Directions for this task: Lines containing the string "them": how many are there below? Answer with the number only.

Exercise data:
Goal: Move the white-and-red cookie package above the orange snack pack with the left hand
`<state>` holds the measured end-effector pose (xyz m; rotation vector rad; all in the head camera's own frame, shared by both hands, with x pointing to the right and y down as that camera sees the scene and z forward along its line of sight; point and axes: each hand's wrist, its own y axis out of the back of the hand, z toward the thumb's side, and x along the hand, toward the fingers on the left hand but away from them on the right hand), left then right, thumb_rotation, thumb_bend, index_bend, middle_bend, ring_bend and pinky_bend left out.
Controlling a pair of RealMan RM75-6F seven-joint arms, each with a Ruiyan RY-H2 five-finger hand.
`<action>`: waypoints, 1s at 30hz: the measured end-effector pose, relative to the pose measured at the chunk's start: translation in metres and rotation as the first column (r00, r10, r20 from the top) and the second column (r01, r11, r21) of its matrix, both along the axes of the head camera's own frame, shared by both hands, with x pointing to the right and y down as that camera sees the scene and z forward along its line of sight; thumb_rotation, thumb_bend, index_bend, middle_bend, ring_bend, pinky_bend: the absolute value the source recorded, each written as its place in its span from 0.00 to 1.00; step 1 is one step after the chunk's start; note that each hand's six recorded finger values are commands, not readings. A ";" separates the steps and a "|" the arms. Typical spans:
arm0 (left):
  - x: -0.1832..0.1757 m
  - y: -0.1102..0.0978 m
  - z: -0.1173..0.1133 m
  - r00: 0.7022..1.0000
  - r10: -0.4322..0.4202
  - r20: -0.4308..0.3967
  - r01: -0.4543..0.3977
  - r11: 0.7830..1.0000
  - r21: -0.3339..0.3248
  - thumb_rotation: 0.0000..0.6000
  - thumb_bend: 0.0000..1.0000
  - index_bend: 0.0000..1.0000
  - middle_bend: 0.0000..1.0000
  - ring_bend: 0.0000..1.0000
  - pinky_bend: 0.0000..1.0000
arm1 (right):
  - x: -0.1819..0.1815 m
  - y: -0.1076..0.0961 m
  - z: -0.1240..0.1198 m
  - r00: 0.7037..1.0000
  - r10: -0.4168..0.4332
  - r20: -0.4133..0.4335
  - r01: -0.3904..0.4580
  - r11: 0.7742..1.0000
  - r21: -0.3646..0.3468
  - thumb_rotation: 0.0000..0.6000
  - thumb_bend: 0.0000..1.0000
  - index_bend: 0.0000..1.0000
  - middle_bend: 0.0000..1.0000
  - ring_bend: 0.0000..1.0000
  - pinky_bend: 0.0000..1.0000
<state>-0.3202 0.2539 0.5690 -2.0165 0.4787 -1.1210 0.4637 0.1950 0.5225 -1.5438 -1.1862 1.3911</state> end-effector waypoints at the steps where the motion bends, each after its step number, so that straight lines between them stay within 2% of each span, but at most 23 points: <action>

Task solution: 2